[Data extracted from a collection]
+--

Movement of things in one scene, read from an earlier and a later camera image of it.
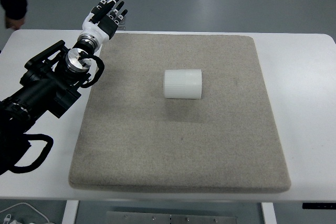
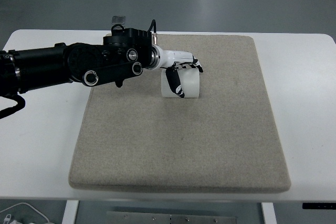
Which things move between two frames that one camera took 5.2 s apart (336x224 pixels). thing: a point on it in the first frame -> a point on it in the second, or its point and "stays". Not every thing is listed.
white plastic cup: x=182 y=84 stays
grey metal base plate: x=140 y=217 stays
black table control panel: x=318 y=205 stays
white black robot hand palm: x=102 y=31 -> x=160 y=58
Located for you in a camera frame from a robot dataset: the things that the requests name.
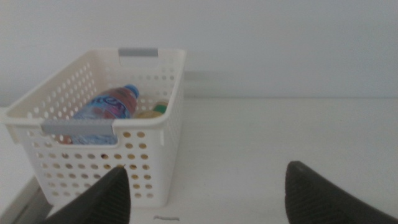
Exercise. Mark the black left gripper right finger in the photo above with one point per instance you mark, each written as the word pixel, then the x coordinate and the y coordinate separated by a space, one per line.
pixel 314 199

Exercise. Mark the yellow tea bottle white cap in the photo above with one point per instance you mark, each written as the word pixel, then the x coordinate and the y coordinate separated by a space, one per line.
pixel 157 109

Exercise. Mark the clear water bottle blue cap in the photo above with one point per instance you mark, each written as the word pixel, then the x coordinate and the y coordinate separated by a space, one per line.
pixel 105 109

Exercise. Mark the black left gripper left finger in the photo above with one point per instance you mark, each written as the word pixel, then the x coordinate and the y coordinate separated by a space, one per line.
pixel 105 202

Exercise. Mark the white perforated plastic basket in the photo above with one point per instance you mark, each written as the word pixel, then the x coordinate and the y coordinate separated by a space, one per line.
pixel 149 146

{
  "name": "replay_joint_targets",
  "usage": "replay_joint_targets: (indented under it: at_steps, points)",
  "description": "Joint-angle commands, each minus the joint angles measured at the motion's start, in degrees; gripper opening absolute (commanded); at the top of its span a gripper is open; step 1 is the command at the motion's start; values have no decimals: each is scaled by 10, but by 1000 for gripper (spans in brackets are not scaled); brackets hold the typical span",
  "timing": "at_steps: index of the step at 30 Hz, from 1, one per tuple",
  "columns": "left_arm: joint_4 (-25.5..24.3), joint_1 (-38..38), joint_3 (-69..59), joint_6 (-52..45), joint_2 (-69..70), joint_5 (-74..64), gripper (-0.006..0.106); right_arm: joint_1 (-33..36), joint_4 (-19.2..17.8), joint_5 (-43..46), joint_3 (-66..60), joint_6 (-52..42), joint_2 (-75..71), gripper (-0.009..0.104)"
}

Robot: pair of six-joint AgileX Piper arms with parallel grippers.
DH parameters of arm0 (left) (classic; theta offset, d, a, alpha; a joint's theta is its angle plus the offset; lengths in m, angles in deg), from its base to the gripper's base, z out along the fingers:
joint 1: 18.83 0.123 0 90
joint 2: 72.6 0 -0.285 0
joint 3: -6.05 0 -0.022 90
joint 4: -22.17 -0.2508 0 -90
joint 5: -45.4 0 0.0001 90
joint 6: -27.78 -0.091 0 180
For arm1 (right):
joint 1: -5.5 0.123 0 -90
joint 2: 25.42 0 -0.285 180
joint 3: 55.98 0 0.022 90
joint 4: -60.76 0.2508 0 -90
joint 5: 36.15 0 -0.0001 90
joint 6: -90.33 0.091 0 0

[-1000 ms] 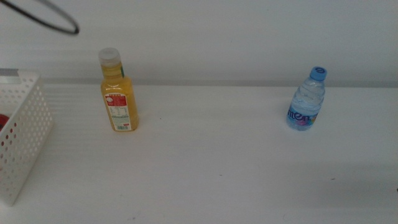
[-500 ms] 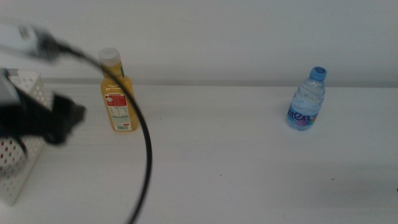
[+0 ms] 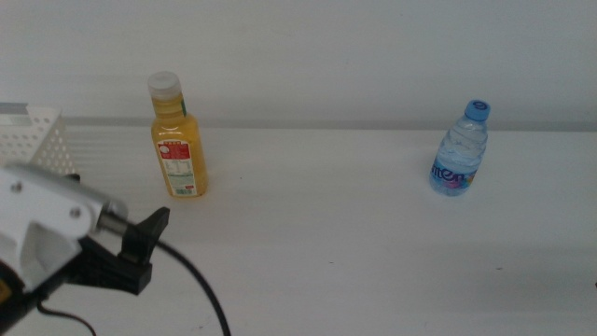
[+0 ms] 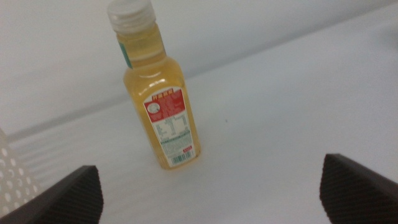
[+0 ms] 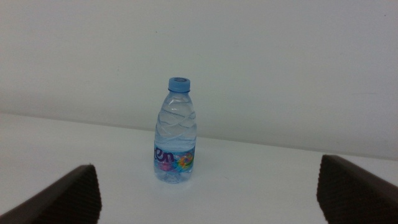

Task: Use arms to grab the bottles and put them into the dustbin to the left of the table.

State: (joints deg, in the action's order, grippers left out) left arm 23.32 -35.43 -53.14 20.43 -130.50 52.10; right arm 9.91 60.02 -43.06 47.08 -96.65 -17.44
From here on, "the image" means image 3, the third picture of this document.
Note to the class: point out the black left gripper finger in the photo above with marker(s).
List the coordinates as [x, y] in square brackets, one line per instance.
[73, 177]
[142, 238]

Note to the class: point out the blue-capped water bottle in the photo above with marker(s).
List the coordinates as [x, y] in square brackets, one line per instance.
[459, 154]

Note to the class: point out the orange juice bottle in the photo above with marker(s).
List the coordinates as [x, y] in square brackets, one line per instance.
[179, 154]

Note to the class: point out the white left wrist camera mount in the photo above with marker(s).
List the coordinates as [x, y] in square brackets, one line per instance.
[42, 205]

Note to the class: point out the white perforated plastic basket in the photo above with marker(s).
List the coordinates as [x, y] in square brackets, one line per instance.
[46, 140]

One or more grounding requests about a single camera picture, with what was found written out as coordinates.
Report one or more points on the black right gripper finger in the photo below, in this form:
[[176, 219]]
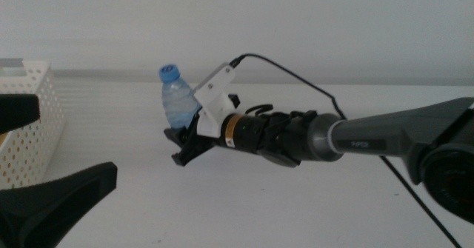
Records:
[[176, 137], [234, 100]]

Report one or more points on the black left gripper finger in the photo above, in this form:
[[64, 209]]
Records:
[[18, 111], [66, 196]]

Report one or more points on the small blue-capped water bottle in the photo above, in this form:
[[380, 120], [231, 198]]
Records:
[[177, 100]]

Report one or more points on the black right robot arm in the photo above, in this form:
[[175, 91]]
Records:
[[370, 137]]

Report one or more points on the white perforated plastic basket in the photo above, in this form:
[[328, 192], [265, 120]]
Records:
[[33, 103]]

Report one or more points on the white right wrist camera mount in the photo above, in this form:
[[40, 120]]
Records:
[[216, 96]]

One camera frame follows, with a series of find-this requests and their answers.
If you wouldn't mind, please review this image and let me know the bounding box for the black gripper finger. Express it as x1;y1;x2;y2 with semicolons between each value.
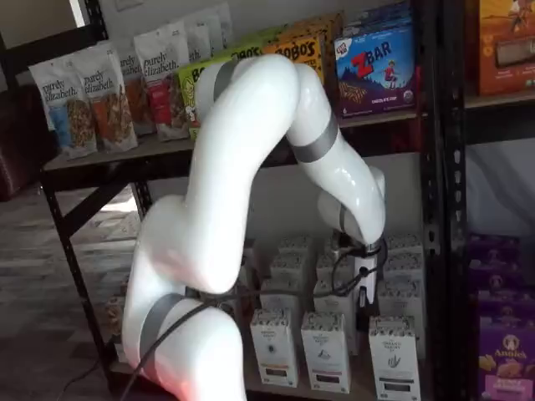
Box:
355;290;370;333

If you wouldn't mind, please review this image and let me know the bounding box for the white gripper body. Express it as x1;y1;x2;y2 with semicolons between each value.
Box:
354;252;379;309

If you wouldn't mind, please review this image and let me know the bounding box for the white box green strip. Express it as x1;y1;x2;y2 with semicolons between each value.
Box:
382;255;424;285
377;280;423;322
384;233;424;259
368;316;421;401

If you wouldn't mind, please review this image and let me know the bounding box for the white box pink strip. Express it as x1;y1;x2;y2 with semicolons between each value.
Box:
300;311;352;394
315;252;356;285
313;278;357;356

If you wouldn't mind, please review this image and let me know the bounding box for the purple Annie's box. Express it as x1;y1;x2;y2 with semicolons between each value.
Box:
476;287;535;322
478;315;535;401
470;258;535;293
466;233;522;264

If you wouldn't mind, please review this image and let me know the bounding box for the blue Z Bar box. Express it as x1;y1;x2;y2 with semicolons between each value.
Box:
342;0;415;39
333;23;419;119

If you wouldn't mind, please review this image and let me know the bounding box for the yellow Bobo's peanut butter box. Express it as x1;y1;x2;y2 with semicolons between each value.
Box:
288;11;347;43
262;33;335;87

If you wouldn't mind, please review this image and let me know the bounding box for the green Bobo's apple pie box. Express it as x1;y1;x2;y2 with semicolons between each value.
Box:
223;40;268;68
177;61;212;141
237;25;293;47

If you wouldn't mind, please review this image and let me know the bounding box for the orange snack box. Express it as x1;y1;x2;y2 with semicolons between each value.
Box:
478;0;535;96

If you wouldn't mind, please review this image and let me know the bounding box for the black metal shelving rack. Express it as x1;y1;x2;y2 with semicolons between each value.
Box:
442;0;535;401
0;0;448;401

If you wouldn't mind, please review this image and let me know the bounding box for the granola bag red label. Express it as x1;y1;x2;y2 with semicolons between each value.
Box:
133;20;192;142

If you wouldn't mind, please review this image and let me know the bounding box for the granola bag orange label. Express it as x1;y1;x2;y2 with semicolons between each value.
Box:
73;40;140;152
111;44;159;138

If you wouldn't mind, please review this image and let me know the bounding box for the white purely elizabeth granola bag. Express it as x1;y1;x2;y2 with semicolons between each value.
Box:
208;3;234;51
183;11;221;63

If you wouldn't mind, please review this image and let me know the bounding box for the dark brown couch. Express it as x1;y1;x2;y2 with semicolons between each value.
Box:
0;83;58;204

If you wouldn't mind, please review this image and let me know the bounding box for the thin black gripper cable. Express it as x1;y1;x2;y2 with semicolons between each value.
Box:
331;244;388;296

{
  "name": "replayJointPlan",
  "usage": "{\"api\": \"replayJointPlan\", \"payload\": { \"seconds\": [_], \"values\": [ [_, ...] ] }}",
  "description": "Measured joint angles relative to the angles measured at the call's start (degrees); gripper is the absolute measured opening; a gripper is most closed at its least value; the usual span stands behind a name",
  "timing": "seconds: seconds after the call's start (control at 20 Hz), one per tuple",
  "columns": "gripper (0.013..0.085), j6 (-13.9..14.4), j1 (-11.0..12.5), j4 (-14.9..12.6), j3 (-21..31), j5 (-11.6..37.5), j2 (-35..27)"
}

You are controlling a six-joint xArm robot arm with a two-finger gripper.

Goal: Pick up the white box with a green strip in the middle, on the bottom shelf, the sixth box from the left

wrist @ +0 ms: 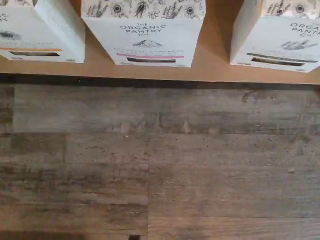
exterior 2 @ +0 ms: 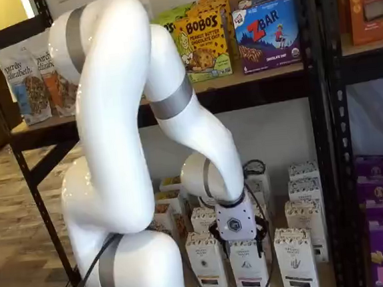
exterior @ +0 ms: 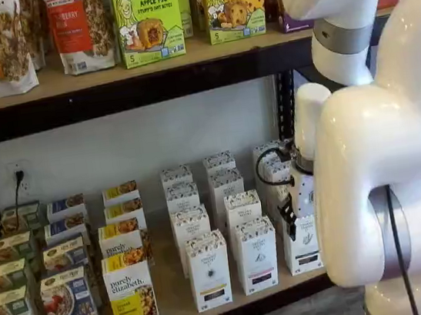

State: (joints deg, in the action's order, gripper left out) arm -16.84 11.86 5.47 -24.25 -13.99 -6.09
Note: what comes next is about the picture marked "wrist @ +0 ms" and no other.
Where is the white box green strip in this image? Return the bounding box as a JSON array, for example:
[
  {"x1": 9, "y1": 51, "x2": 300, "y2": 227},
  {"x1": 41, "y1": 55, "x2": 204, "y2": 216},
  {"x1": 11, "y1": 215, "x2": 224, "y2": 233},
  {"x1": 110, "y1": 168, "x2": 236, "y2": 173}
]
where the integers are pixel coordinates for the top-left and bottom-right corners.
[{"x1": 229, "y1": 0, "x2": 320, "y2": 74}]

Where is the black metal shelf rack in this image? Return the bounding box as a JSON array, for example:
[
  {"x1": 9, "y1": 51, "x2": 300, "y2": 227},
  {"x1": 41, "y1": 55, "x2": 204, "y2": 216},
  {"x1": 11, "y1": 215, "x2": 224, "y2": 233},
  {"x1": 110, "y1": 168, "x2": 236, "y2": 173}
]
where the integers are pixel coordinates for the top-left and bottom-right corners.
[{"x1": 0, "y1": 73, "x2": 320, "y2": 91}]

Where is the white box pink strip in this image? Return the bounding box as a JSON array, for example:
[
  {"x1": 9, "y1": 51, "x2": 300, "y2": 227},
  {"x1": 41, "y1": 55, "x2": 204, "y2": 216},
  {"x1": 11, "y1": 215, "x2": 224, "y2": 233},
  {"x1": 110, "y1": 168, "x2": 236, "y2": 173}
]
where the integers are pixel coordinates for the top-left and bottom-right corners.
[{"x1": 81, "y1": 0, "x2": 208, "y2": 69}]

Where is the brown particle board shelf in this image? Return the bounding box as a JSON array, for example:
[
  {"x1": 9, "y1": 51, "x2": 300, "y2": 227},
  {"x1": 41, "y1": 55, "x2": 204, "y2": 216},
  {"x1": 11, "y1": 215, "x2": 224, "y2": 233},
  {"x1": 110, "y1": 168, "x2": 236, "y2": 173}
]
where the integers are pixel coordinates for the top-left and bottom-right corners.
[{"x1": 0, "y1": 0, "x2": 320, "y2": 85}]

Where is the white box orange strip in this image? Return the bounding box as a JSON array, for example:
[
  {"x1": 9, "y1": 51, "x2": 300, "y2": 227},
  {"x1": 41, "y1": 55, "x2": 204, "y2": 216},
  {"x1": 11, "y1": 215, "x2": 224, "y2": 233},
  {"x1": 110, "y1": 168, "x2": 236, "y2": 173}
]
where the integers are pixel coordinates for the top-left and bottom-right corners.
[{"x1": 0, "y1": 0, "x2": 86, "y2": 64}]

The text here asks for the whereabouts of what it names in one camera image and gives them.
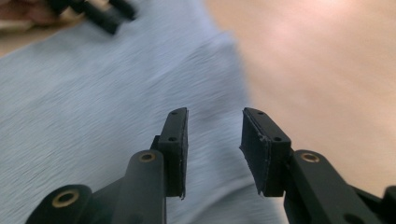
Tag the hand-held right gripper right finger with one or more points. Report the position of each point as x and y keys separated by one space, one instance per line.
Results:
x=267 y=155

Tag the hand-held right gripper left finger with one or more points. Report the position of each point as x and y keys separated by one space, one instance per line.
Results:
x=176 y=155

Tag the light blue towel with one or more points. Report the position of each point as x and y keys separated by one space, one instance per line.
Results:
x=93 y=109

+--

> _WHAT IS EXPECTED_
Which lines of the data include "Report"? Copy each of them.

> _YOUR RESPONSE_
Report one or more points on the black right gripper finger in the photo below, in this form:
Report one or more points on the black left gripper finger in the photo above, in this form:
Report one or more points on the small blue-capped water bottle in the photo above, in this form:
Report one or more points on the black right robot arm in the photo above, in this form:
Report one or more points on the white perforated plastic basket in the photo above, in this form:
Report one or more points on the white right wrist camera mount in the photo above, in this form:
Tag the hand-held right gripper right finger with one or more points. Report the position of each point as x and y keys separated by one space, one instance per line.
Tag the hand-held right gripper left finger with one or more points. Report the position of each point as x and y keys separated by one space, one instance per line.
Tag the light blue towel with one or more points. Report the position of each point as x and y keys separated by one space, one instance per line.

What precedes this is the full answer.